To a certain extent, Harris says the slower market has allowed him to devote more time to building his business. If he and his staff can make a success of it in this tough environment, they'll benefit when the good times eventually return.

Boatanomics
In some ways, boat and yacht sales are subject to the same economic forces that affect any other industries, such as real estate. Excess supply and weak demand forces prices down. Harris estimates prices for larger boats and yachts in the secondary market fell 18% last year.

Lenders who foreclosed on boats where the owner got overextended were a big reason prices fell. Obviously, banks don't want to own boats anymore than they want to own houses.

“The toys go first,” Harris says.

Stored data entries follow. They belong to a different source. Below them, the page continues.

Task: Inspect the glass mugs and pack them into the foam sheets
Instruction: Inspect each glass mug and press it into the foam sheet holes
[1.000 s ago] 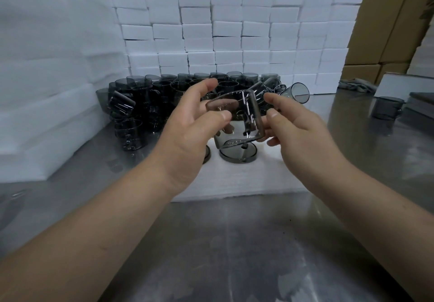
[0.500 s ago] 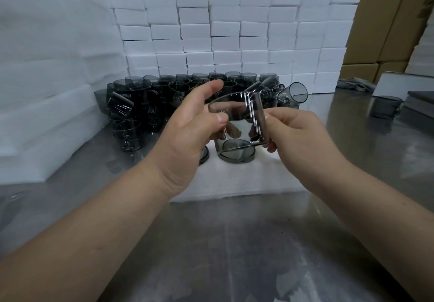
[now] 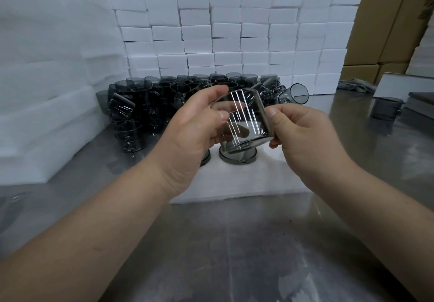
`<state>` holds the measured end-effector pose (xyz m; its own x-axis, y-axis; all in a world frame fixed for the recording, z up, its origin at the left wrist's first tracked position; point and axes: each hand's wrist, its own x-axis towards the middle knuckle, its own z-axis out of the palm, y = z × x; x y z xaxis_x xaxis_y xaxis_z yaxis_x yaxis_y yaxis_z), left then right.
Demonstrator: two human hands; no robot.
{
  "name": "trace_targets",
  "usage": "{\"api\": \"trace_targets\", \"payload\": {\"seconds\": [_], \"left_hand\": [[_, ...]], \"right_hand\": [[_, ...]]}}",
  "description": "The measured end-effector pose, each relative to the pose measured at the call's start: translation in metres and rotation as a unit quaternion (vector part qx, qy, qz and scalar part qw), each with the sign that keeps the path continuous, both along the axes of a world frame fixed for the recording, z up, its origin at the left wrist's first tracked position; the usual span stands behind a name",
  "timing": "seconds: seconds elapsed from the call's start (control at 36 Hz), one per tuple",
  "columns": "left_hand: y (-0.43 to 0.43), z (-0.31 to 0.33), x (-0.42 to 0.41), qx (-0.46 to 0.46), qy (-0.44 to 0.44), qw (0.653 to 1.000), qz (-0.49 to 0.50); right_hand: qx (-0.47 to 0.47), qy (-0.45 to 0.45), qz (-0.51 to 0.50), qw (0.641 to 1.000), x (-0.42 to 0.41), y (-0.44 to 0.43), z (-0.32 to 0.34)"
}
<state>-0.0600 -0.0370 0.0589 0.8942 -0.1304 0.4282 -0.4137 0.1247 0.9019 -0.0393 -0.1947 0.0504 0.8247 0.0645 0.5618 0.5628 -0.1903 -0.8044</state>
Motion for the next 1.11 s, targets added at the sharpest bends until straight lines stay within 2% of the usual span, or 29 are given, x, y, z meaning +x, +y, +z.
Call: {"api": "trace_targets", "payload": {"seconds": [0.22, 0.53, 0.86, 1.11], "left_hand": [[-0.001, -0.001, 0.002, 0.033, -0.014, 0.999, 0.024], [-0.002, 0.0, 0.004, 0.088, -0.013, 0.992, 0.094], [-0.007, -0.001, 0.001, 0.138, -0.006, 0.974, 0.18], [-0.014, -0.002, -0.007, 0.136, -0.023, 0.967, 0.213]], "right_hand": [[0.037, -0.003, -0.022, 0.999, 0.001, -0.002, 0.002], [0.035, -0.037, -0.075, 0.996, 0.003, -0.006, 0.003], [-0.056, -0.125, -0.178, 0.974, 0.002, -0.007, 0.001], [-0.104, -0.181, -0.196, 0.958, 0.0, -0.007, -0.001]]}}
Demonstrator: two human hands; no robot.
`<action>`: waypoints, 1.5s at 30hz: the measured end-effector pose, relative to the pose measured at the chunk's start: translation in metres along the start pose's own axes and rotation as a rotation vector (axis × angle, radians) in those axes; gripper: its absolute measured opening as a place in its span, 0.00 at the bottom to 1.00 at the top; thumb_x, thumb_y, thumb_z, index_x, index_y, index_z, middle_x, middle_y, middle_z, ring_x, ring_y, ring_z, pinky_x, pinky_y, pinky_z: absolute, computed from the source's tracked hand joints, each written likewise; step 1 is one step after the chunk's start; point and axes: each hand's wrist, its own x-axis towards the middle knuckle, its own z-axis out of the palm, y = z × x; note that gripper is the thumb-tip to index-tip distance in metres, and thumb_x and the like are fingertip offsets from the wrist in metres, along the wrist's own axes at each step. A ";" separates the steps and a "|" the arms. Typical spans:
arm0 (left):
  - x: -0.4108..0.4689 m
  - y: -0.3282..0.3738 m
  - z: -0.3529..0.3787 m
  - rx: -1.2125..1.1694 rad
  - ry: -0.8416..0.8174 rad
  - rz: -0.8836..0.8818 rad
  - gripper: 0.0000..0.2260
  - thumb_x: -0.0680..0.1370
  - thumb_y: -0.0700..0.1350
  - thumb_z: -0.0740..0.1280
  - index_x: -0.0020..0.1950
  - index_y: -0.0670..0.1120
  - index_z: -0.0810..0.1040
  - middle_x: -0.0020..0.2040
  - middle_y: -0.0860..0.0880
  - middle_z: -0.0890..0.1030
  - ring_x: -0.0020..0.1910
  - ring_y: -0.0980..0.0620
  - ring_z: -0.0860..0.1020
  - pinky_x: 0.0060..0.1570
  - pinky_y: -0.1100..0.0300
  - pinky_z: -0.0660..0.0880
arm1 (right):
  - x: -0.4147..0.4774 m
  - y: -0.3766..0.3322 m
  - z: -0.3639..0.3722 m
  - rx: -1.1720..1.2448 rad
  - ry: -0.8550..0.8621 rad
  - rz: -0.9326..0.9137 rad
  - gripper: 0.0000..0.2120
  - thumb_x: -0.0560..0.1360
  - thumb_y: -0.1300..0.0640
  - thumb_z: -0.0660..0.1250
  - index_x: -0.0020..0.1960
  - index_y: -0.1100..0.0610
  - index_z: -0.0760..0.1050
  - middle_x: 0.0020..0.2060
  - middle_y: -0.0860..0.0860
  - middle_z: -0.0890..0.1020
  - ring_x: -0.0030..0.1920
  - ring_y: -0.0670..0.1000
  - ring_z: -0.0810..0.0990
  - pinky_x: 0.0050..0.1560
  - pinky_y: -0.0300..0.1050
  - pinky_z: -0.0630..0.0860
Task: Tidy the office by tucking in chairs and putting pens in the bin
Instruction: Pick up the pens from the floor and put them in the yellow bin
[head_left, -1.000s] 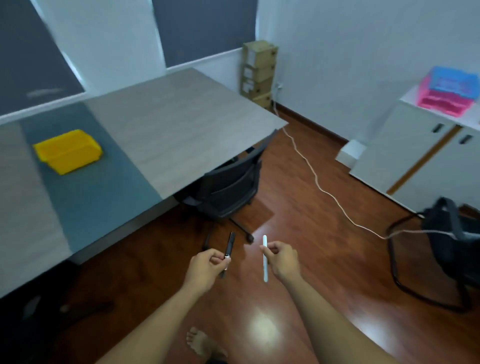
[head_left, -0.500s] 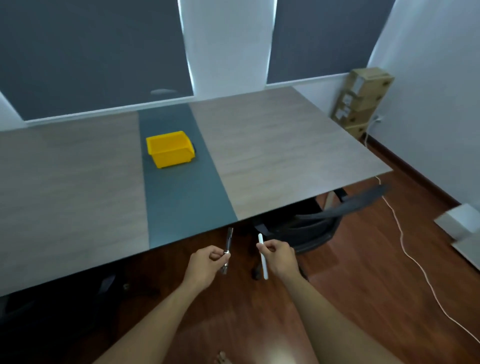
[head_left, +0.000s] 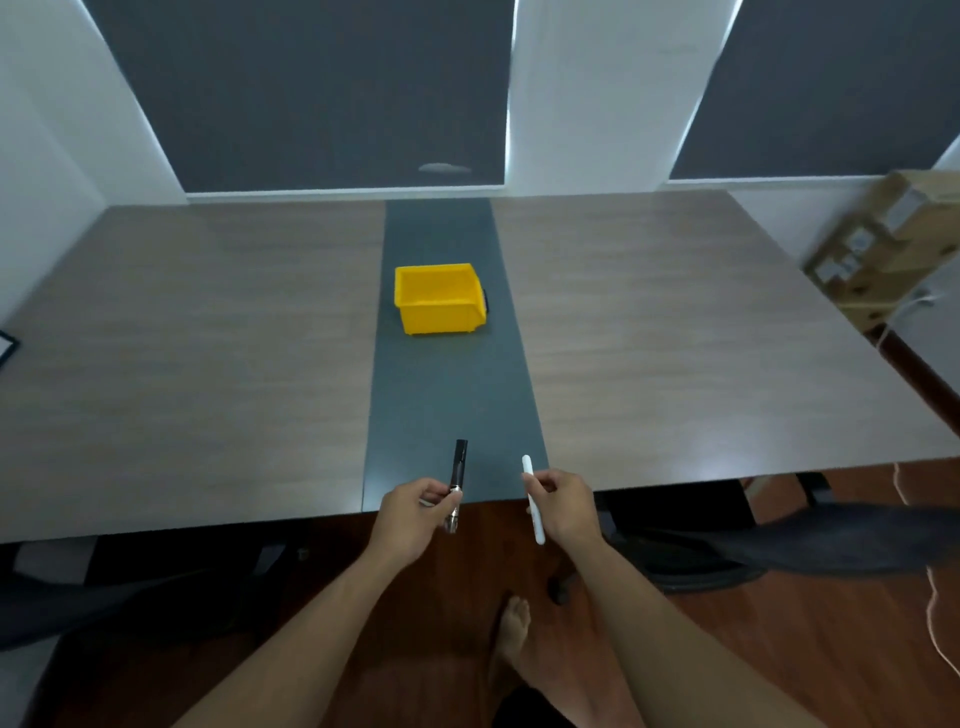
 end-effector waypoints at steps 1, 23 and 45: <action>0.012 0.002 -0.004 0.008 0.012 -0.004 0.10 0.79 0.55 0.76 0.53 0.50 0.87 0.47 0.53 0.87 0.42 0.54 0.86 0.43 0.62 0.82 | 0.015 -0.006 0.004 -0.012 -0.007 -0.006 0.13 0.81 0.46 0.71 0.48 0.54 0.87 0.38 0.47 0.88 0.41 0.50 0.87 0.49 0.50 0.84; 0.279 0.074 -0.066 -0.145 0.170 -0.085 0.11 0.80 0.55 0.74 0.56 0.49 0.87 0.46 0.50 0.88 0.44 0.49 0.87 0.51 0.50 0.85 | 0.290 -0.169 0.025 -0.108 -0.137 -0.157 0.13 0.81 0.57 0.66 0.61 0.56 0.85 0.43 0.50 0.85 0.39 0.52 0.80 0.43 0.51 0.82; 0.568 0.082 -0.131 0.537 -0.014 0.217 0.13 0.84 0.51 0.68 0.67 0.50 0.85 0.59 0.44 0.80 0.61 0.45 0.77 0.55 0.52 0.77 | 0.500 -0.250 0.118 -0.455 -0.256 -0.256 0.09 0.82 0.57 0.69 0.61 0.51 0.83 0.57 0.52 0.85 0.51 0.53 0.81 0.48 0.47 0.75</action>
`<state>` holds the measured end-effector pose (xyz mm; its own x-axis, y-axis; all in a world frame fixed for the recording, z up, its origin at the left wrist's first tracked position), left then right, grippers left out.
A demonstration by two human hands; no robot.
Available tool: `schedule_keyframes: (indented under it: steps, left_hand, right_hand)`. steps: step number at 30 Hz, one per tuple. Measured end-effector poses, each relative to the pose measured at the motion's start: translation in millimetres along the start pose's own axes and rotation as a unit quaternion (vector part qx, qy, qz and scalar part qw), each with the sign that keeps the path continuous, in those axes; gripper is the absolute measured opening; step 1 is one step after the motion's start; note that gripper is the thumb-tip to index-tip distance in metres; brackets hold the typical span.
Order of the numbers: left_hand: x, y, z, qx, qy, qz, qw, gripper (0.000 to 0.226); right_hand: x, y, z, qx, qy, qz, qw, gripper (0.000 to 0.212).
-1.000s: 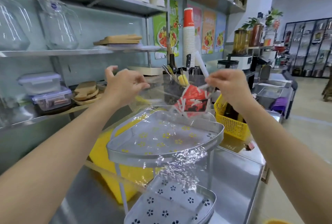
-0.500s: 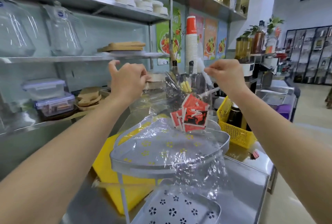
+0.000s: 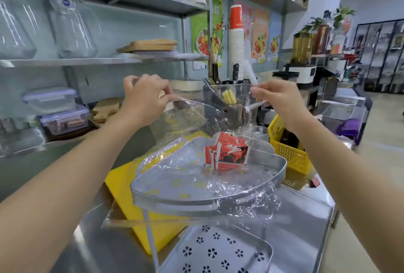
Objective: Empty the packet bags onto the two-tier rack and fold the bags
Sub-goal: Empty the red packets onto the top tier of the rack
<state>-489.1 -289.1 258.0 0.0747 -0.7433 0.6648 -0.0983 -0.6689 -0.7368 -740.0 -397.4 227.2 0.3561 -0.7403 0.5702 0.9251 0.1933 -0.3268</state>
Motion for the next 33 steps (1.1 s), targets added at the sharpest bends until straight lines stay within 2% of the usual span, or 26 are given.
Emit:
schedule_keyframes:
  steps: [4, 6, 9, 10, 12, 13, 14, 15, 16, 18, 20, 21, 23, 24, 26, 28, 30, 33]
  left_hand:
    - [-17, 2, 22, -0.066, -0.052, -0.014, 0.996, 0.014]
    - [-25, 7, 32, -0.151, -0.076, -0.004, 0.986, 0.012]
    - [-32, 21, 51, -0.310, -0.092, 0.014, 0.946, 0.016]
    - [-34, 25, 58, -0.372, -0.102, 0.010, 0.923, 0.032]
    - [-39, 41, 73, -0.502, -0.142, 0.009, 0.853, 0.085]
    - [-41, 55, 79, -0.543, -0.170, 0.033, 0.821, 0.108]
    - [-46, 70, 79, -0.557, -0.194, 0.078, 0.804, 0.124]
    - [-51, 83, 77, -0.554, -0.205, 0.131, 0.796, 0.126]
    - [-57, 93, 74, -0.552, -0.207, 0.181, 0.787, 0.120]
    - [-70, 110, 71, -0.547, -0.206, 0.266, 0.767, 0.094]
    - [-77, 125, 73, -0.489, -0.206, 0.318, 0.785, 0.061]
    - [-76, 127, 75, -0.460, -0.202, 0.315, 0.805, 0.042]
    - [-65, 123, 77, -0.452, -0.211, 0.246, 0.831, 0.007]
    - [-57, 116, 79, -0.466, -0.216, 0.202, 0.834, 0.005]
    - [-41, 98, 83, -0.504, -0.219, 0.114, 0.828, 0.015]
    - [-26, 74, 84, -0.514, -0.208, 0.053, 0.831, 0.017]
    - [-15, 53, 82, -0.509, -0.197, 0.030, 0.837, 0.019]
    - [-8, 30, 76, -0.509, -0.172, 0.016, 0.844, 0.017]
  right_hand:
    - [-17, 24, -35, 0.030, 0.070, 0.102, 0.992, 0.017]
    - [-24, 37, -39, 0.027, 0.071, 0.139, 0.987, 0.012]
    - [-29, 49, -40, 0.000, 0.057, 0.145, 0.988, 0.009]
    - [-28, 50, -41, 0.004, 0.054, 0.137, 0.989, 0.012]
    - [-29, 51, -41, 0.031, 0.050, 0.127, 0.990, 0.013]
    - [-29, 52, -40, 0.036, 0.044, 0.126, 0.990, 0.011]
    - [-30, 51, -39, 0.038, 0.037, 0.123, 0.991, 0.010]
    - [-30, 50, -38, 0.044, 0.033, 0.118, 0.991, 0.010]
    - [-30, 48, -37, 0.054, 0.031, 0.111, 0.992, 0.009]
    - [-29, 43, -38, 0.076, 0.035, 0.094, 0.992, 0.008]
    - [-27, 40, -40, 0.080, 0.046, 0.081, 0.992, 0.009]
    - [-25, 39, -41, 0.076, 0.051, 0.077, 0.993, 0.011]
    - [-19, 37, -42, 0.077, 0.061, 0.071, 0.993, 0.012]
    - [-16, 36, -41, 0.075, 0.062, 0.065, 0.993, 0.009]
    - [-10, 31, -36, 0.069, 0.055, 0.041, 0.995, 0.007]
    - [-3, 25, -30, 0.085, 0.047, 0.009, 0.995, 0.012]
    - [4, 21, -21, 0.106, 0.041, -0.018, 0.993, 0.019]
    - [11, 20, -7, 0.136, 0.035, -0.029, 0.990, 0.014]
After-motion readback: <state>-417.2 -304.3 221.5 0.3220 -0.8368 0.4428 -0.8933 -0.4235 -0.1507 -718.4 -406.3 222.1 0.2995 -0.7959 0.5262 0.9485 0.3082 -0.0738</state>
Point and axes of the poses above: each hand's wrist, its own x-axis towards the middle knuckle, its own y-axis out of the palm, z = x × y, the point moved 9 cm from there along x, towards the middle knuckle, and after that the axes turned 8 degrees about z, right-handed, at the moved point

Owners of boats in the 28- to 40-foot range in length were hardest hit.

But the laws of economics only go so far in the yacht world. That's because there's a certain level of demand that never goes away. “Someone wants a toy,” Harris says with a twinkle in his eye that suggests he understands man's weakness for a boat.

“That puts boats in a different class,” he says. “They defy all economic standards.”

The result of this basic level of demand is that prices have leveled off after falling steeply last year. What's more, some sellers won't go below a certain price. “It may mean a yacht doesn't sell,” Harris says. Still, with prices substantially below where they were, buyers are starting to return.

Prospective buyers encompass every level of the buying spectrum, from the weekend boater who wants a flats fishing boat to one looking for a large yacht. European and Latin Americans are especially eager buyers now, Harris says.

“These people we're talking with are legitimate buyers,” Harris says. “We did six sales last month.”

Harris says most buyers pay no heed to the bad economic news. “The public is tired of hearing it,” he says. “Enough is enough.” Harris says sales will pick up in earnest when the incessant drumbeat of bad economic news subsides.

“When the media is positive, it will make a difference,” he says.

Building the brokerage
Harris started in the business by running fishing charters out of Redington Beach in Pinellas County in the 1980s. The Tennessee native moved to Florida to learn the trade, putting hours as a mate in the engine room.

“One thing led to another,” he says. By the 1990s he was running corporate-owned yachts as captain, managing everything from the crew to the finances of boats as long as 150 feet.

As he met prospective buyers on fishing and corporate charters, Harris he was becoming a broker by default. “I found myself helping them locate and buy boats,” he says.

So he joined Royal Yacht & Ship Brokerage in Clearwater and moved to Fort Myers five years ago. With the market down, Harris decided to launch his own firm.

A slow market allows Harris to focus on his customers and perfect his business, he reasons. “Most of clientele are long-standing,” Harris says. “I live by the creed that it's one client at a time.”

Selling boats is much harder than it used to be. “To sell a boat, your advertising costs have quadrupled,” he says. Much like real estate, there are listing services for yachts where buyers and sellers can view each other's inventory.

Still, much of the work involves personal salesmanship. “The personal touch is important to me,” Harris says. “I'm dealing with a pretty educated client.”

Typically, brokerage fees are about 10% of the sale price and the commissions are split if there's a buyer's broker involved in the deal. “We have a network of very experienced brokers in this state,” Harris says.

Fort Lauderdale and Miami are world-class boating hubs, so Harris plans to open an office there this year with 24 agents. Meanwhile, his Fort Myers office will grow from four currently to 12 by the end of the year.

If he has financial projections, Harris won't reveal what they are. But he has no doubt about the future: “I'm an eternal optimist. I think it's on the upswing now,” he says.